> **The problem**: Restate the data exactly, with nothing altered.
══ Dataset records
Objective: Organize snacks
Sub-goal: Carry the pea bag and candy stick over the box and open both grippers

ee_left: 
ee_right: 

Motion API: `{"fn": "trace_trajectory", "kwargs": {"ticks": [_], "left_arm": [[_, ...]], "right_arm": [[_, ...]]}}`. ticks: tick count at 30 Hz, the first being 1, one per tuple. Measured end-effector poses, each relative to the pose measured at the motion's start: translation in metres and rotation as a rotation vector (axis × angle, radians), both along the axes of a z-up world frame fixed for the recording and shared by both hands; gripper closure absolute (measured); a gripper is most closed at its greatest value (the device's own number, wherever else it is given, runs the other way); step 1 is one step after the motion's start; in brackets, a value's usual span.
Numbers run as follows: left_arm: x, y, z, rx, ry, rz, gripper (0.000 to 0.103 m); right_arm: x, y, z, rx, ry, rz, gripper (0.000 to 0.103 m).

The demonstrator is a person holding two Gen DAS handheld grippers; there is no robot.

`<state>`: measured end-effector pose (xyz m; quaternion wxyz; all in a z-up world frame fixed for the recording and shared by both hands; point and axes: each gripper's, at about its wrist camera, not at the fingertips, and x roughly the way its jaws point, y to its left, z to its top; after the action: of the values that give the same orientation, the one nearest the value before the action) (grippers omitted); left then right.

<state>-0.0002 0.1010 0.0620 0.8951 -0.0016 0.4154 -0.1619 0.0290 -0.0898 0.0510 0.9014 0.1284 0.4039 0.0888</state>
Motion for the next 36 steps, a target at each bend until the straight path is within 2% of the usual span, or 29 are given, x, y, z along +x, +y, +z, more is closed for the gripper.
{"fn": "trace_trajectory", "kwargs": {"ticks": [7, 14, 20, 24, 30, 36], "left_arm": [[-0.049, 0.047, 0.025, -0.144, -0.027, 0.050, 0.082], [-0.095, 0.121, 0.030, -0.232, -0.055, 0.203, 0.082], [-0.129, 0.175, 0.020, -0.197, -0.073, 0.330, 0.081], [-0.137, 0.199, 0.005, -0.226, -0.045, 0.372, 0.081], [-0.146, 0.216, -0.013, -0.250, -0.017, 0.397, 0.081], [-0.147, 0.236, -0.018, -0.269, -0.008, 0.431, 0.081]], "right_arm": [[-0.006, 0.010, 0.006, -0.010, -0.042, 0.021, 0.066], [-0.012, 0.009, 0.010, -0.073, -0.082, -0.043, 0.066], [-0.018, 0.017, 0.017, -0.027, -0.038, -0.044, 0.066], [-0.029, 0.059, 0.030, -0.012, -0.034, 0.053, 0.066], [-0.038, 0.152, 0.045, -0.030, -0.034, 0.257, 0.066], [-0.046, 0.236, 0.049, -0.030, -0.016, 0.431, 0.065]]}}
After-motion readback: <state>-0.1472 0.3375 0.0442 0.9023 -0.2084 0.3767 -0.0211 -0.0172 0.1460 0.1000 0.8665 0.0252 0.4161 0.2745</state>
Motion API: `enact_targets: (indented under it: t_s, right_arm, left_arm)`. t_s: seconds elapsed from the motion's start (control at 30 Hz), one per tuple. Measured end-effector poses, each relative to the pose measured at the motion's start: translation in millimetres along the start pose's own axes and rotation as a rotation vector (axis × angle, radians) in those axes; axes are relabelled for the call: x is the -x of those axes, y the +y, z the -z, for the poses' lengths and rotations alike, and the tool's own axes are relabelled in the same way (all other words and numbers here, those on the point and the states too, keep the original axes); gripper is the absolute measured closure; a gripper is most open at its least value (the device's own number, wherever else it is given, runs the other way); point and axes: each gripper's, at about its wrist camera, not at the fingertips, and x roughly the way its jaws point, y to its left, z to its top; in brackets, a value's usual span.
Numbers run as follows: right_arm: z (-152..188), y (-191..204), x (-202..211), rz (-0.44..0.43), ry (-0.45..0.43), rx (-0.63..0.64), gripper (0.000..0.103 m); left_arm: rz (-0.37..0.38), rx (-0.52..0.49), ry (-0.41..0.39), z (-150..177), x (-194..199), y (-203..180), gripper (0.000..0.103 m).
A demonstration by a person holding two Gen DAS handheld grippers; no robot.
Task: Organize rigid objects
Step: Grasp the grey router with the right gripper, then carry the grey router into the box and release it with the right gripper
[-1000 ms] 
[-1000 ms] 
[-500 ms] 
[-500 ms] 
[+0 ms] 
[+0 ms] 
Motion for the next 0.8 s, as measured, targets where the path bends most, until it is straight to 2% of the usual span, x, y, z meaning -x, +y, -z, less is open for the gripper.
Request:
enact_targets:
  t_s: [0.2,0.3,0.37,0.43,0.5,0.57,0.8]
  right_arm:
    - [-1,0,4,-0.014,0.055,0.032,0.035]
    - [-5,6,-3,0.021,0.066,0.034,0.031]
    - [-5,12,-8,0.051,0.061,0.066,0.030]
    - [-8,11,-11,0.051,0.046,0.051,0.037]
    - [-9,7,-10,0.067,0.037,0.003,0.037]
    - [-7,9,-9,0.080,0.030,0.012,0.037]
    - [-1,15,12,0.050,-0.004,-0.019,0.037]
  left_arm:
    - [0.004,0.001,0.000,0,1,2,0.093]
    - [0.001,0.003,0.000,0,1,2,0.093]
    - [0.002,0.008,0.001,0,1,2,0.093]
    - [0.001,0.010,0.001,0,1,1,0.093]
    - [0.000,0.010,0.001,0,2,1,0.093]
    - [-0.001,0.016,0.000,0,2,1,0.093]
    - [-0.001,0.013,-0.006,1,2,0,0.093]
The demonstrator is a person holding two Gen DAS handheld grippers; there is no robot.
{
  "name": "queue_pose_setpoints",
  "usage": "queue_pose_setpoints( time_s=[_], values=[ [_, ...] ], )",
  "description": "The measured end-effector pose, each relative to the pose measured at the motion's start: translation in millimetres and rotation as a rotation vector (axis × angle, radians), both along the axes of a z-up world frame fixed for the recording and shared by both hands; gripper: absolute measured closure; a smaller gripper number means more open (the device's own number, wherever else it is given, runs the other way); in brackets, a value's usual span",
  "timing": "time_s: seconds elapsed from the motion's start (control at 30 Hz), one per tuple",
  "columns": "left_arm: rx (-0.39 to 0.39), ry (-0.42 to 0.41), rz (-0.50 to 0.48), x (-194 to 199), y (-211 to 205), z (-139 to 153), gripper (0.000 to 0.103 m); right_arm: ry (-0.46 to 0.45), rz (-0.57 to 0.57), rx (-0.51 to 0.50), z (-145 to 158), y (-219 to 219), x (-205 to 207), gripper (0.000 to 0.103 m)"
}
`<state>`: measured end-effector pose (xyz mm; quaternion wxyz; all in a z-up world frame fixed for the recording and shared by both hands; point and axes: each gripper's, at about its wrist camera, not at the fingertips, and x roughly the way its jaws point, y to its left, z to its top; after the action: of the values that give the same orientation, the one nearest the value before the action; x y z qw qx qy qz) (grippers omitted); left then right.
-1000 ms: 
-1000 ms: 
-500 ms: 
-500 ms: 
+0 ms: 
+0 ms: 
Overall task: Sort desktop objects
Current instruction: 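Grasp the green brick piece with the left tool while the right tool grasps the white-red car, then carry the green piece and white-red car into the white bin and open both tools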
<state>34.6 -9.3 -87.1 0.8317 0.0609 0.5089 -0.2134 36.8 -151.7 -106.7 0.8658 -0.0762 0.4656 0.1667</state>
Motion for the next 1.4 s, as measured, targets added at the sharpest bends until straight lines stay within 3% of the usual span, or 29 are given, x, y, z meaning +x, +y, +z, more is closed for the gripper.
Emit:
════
> **Answer to this problem**:
Objective: Organize snacks
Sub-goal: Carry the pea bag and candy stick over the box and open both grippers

ee_left: 
ee_right: 

Motion API: `{"fn": "trace_trajectory", "kwargs": {"ticks": [_], "left_arm": [[_, ...]], "right_arm": [[_, ...]]}}`. ticks: tick count at 30 Hz, the first being 1, one per tuple. Measured end-effector poses, each relative to the pose measured at the motion's start: translation in metres and rotation as a rotation vector (axis × angle, radians), both along the axes of a z-up world frame fixed for the recording and shared by both hands; gripper closure absolute (measured); a gripper is most closed at its greatest value (the device's own number, wherever else it is given, runs the other way); step 1 is one step after the motion's start; in brackets, a value's usual span.
Numbers run as follows: left_arm: x, y, z, rx, ry, rz, gripper (0.000 to 0.103 m); right_arm: x, y, z, rx, ry, rz, gripper (0.000 to 0.103 m).

The demonstrator is a person holding two Gen DAS handheld grippers; there is no robot.

`<state>`: measured end-effector pose (xyz m; quaternion wxyz; all in a z-up world frame fixed for the recording and shared by both hands; point and axes: each gripper's, at about its wrist camera, not at the fingertips, and x roughly the way its jaws point, y to its left, z to its top; after the action: of the values that give the same orientation, the one nearest the value before the action) (grippers omitted); left then right.

<state>-0.0002 0.1010 0.0620 0.8951 -0.0016 0.4154 -0.1619 0.0290 -0.0898 0.0510 0.9014 0.1284 0.4039 0.0888</state>
Motion for the next 36 steps, a target at each bend until the straight path is within 2% of the usual span, or 29 are given, x, y, z along +x, +y, +z, more is closed for the gripper.
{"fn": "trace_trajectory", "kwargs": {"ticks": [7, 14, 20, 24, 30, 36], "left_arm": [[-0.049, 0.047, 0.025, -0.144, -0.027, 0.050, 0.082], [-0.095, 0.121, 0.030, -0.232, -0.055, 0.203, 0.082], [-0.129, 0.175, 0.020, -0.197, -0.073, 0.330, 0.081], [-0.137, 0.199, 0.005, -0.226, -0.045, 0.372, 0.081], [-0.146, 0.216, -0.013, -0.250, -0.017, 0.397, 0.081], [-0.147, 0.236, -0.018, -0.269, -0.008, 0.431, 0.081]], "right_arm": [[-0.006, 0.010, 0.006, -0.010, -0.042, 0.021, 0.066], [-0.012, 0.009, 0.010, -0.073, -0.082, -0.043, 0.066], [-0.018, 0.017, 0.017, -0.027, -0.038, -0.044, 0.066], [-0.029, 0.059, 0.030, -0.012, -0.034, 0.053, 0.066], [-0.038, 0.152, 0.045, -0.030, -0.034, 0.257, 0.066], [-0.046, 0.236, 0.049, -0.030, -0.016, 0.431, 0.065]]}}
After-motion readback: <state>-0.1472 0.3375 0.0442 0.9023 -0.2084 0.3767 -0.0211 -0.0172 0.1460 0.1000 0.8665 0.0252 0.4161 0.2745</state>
Motion API: `enact_targets: (indented under it: t_s, right_arm, left_arm)`. t_s: seconds elapsed from the motion's start (control at 30 Hz), one per tuple. Measured end-effector poses, each relative to the pose measured at the motion's start: translation in millimetres along the start pose's own axes and rotation as a rotation vector (axis × angle, radians) in those axes; axes are relabelled for the call: x is the -x of those axes, y the +y, z the -z, for the poses' lengths and rotations alike, and the tool's own axes are relabelled in the same way (all other words and numbers here, those on the point and the states too, keep the original axes); gripper is the absolute measured closure; a gripper is most open at its least value (the device's own number, wherever else it is given, runs the other way); point and axes: each gripper's, at about its wrist camera, not at the fingertips, and x roughly the way its jaws point, y to its left, z to its top; in brackets, a value's usual span.
Numbers run as follows: right_arm: z (-152..188), y (-191..204), x (-202..211), rz (-0.44..0.43), ry (-0.45..0.43), rx (-0.63..0.64), gripper (0.000..0.103 m); left_arm: rz (-0.37..0.38), rx (-0.52..0.49), ry (-0.41..0.39), z (-150..177), x (-194..199), y (-203..180), gripper (0.000..0.103 m).
A demonstration by a person holding two Gen DAS handheld grippers; no robot.
Task: Organize rigid objects
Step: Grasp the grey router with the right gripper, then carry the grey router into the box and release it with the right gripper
[-1000 ms] 
[-1000 ms] 
[-500 ms] 
[-500 ms] 
[+0 ms] 
[+0 ms] 
Motion for the next 0.8 s, as measured, targets where the path bends most, until it is straight to 2% of the usual span, x, y, z meaning -x, +y, -z, less is open for the gripper.
Request:
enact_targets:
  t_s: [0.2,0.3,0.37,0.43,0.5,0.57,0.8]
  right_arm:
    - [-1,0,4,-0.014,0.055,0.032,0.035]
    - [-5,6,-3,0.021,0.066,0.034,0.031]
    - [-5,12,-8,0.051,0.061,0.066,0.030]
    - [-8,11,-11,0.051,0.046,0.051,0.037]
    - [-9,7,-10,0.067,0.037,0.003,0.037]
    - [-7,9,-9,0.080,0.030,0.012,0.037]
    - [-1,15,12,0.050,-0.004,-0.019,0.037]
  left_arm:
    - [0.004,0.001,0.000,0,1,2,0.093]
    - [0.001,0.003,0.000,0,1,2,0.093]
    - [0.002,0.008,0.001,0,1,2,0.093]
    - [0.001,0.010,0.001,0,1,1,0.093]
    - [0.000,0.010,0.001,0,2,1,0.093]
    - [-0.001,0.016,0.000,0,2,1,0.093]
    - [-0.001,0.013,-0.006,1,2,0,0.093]
The demonstrator is a person holding two Gen DAS handheld grippers; there is no robot.
{
  "name": "queue_pose_setpoints",
  "usage": "queue_pose_setpoints( time_s=[_], values=[ [_, ...] ], )",
  "description": "The measured end-effector pose, each relative to the pose measured at the motion's start: translation in millimetres and rotation as a rotation vector (axis × angle, radians), both along the axes of a z-up world frame fixed for the recording and shared by both hands; gripper: absolute measured closure; a smaller gripper number means more open (the device's own number, wherever else it is given, runs the other way); in brackets, a value's usual span",
  "timing": "time_s: seconds elapsed from the motion's start (control at 30 Hz), one per tuple",
  "columns": "left_arm: rx (-0.39 to 0.39), ry (-0.42 to 0.41), rz (-0.50 to 0.48), x (-194 to 199), y (-211 to 205), z (-139 to 153), gripper (0.000 to 0.103 m); right_arm: ry (-0.46 to 0.45), rz (-0.57 to 0.57), rx (-0.51 to 0.50), z (-145 to 158), y (-219 to 219), x (-205 to 207), gripper (0.000 to 0.103 m)"
}
`<state>`: measured end-effector pose (xyz mm; quaternion wxyz; all in a z-up world frame fixed for the recording and shared by both hands; point and axes: each gripper's, at about its wrist camera, not at the fingertips, and x roughly the way its jaws point, y to its left, z to its top; after the action: of the values that give the same orientation, the one nearest the value before the action; x y z qw qx qy qz) (grippers omitted); left then right.
-1000 ms: 
-1000 ms: 
-500 ms: 
-500 ms: 
+0 ms: 
+0 ms: 
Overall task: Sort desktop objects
Current instruction: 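Grasp the green brick piece with the left tool while the right tool grasps the white-red car, then carry the green piece and white-red car into the white bin and open both tools
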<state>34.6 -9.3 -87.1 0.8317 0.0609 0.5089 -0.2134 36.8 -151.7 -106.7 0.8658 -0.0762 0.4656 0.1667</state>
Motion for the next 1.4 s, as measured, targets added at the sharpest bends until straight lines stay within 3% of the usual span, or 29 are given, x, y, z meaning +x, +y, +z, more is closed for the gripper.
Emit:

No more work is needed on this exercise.